Guided by Voices - Crystal Nuns Cathedral (2022)

4,0
Guided By Voices, neem het maar zo aan, dat zijn nog van die zeldzame, echte indierockvirtuozen, die je al jaren met de regelmaat van een klok, soms zelfs met meerdere nieuwe albums in hetzelfde jaar, bewijzen hoe kwaliteit op kwaliteit te herhalen. Intussen bleven die mannen van Robert Pollard ook nooit ter plaatse trappelen of waren ze ergens formulematig bezig, net zo min op dit vijfendertigste (jawel!) album vol ijzersterke songs. Parafraseren we even Pollard zelf vanuit de lyrics van zijn epische 'Climbing a Ramp'?

We moeten vooruit gaan
Omdat we niet terug kunnen
Onze ziel wil dwalen
Maar we blijven op koers
We nemen niet de weg naar de uitgang
Omdat we altijd de helling opgaan.

Deze keer loopt de weg langs twaalf korte, melodieuze drieminutensongs, die eventueel daarom eens in fade-out uitdoven, maar opgekleed zijn ze in consistent grootschalige rockbenadering en voorzien zijn ze van alle nodige energieke anthems. Ze luisteren als het perfecte live-optreden en dit met een productie die echt volledig af is. Dit Guided By Voices van de lo-fi, hier dus in actie in onverbeterbaar hi-fi.

Guided By Voices levert ook geen niemendalletjes, ook hier dus weer uitstekend doorwrochte composities, als die heerlijk riffende opener 'Eye City' met tussen de gitaren plots een even hemels cello-intermezzo. Of dat sublieme uptempo 'Come North Together'. Ook The Who telt zeker nog prominent mee, zoals in 'Forced to Sea' of het weids opstartend 'Huddled' met brede Pete Townsend-aanslagen en droge, hoge Roger Daltrey-vocaliteit. Soms gaan verrassende, fraaie strijkerspartijen onvervaart in de wisselwerking met snijdende gitaren, zo in 'Climbing a Ramp', ze maken het geheel o zo mooi filmisch.

Gebruiken we dus nóg eens Pollard's eigen woorden over deze zeer opwindende plaat vol fantastische hooks en memorabele melodieën om alles te resumeren : 'Crystal Nuns Cathedral' is een statement, een uitdaging, een monument! Onbescheiden dat? Ok. Maar wie gaat erover? Onze conclusie intussen: dit is hun zoveelste klassieker.

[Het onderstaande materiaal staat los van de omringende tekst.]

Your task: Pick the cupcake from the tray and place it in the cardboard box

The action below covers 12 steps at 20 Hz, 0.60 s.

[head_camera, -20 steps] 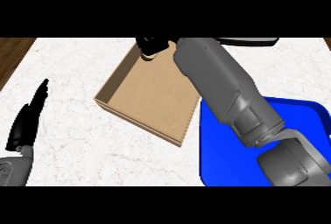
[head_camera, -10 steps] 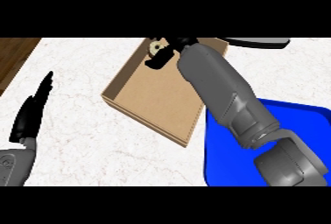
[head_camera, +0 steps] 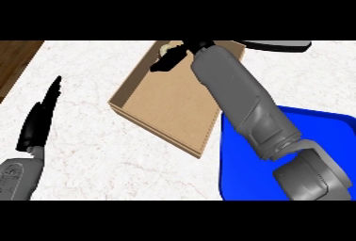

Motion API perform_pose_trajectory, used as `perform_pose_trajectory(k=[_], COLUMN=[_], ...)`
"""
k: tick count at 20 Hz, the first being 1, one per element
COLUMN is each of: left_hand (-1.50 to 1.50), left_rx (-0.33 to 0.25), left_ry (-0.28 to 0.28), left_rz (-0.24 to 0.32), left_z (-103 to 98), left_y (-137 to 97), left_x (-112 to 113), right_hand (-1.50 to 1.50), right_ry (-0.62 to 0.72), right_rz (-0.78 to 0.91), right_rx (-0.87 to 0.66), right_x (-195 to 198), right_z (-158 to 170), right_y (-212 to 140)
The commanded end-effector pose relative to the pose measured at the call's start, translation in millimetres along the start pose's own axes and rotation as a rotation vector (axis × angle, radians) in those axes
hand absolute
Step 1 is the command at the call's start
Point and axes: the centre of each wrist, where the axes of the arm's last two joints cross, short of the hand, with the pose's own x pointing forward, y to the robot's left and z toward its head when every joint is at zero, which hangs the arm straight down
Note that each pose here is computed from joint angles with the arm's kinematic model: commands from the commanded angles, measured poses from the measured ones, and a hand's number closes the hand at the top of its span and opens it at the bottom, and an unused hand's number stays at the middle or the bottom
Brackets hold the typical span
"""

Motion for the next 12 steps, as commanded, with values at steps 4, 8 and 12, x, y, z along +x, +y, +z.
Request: perform_pose_trajectory(k=[4, 8, 12], left_hand=[0.00, 0.00, 0.00], left_rx=[0.013, 0.021, 0.037], left_ry=[0.030, 0.017, 0.033], left_rz=[0.026, 0.000, -0.021], left_z=[0, 13, 8], left_y=[8, 9, 27], left_x=[-5, -10, -18], right_hand=[-1.50, -1.50, -1.50], right_ry=[-0.054, -0.056, -0.031], right_rz=[-0.216, -0.292, -0.307], right_rx=[-0.170, -0.192, -0.212], right_x=[-1, -19, -49], right_z=[-1, 4, 21], right_y=[-13, -59, -98])
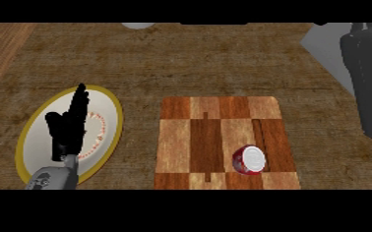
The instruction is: Pick the squash from the cutting board and place it in the cardboard box
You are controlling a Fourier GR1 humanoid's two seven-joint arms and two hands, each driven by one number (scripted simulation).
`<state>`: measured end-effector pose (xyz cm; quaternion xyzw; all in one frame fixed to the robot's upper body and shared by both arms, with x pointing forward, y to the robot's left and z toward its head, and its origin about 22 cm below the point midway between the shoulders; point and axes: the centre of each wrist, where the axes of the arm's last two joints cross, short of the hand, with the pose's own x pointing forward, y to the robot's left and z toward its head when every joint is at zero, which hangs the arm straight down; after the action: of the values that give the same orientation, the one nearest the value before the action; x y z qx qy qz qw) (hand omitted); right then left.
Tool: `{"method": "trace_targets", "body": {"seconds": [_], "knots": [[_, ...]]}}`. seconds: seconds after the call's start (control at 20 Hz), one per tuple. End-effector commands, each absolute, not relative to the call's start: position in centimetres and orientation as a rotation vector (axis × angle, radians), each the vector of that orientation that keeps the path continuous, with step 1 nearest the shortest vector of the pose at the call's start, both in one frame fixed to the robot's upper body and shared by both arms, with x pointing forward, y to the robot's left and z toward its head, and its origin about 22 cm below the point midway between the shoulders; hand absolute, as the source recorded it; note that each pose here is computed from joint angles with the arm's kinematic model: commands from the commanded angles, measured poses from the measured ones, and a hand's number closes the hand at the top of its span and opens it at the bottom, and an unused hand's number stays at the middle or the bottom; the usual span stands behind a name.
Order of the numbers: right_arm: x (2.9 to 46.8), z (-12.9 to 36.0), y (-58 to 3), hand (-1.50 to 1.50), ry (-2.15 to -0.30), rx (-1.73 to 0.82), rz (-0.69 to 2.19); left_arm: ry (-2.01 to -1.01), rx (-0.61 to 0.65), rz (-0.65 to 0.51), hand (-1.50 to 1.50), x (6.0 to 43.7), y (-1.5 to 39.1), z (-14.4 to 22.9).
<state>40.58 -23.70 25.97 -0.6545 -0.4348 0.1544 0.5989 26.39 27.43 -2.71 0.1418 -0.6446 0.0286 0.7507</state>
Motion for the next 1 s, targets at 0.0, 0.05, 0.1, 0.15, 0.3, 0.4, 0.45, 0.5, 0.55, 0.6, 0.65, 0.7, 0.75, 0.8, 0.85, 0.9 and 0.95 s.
{"method": "trace_targets", "body": {"seconds": [0.0,0.05,0.1,0.15,0.3,0.4,0.45,0.5,0.55,0.6,0.65,0.7,0.75,0.8,0.85,0.9,0.95], "knots": [[41.2,25.3,-28.6,1.50,-1.014,-1.525,0.326,-1.368,0.311,0.061,0.00,26.3,28.1,-2.8],[41.6,25.8,-29.5,1.50,-1.016,-1.523,0.292,-1.395,0.289,0.044,0.00,25.2,26.0,-2.5],[41.8,26.8,-29.8,1.50,-1.017,-1.517,0.293,-1.384,0.304,0.055,0.00,25.8,27.3,-4.9],[41.7,24.5,-31.4,1.50,-1.035,-1.502,0.279,-1.397,0.291,0.039,0.00,26.1,28.2,-2.8],[42.1,22.8,-35.1,1.50,-1.049,-1.476,0.257,-1.401,0.305,0.049,0.00,25.5,27.6,-3.4],[42.8,21.8,-35.5,1.50,-1.011,-1.501,0.318,-1.390,0.287,0.040,0.00,27.8,27.5,-1.8],[42.5,21.7,-38.1,1.50,-1.016,-1.501,0.254,-1.409,0.265,0.038,0.00,26.6,26.2,-3.1],[42.4,20.2,-38.4,1.50,-1.008,-1.493,0.282,-1.415,0.287,0.030,0.00,27.0,26.7,-1.4],[42.6,18.9,-38.3,1.50,-1.029,-1.476,0.270,-1.401,0.277,0.051,0.00,26.6,26.5,-3.1],[42.6,19.8,-39.4,1.50,-1.023,-1.505,0.264,-1.404,0.282,0.029,0.00,26.7,26.8,-3.0],[42.0,19.7,-41.0,1.50,-0.961,-1.530,0.312,-1.402,0.277,0.038,0.00,27.2,26.4,-2.0],[41.1,16.8,-41.9,1.50,-0.911,-1.584,0.349,-1.407,0.302,0.028,0.00,26.2,27.5,-2.6],[41.3,17.5,-42.3,1.50,-0.904,-1.545,0.307,-1.417,0.261,0.033,0.00,26.3,26.5,-3.5],[41.6,16.8,-41.9,1.50,-0.942,-1.510,0.191,-1.424,0.271,0.020,0.00,26.9,25.9,-2.8],[41.5,16.3,-42.0,1.50,-0.939,-1.471,0.175,-1.433,0.281,0.035,0.00,27.1,25.6,-2.1],[41.4,16.5,-42.6,1.50,-0.909,-1.443,0.173,-1.418,0.282,0.021,0.00,27.1,25.2,-2.3],[40.7,16.8,-44.0,-1.50,-0.891,-1.417,0.126,-1.412,0.272,0.014,0.00,25.6,26.1,-2.8]]}}
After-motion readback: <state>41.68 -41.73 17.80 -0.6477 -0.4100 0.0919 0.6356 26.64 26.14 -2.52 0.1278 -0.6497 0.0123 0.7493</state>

Guided by Voices - Earth Man Blues (2021)

4,0
Ze mogen gerust aan de lopende band platen blijven maken, alles zeer ok zolang ze dit nog kunnen : rocken als de beesten! Geen eenheidsworst, maar lo-fi rockfeestjes op zijn Robert Pollards. Soms wat grillig buiten de lijntjes kleurend, maar altijd in stijl én gezellig. Neem nu 'The Batman Sees The Ball', met Keith Richards-intro. Maar goed, zo zijn er hier nog een resem. Echt dus, een héél tof weerzien!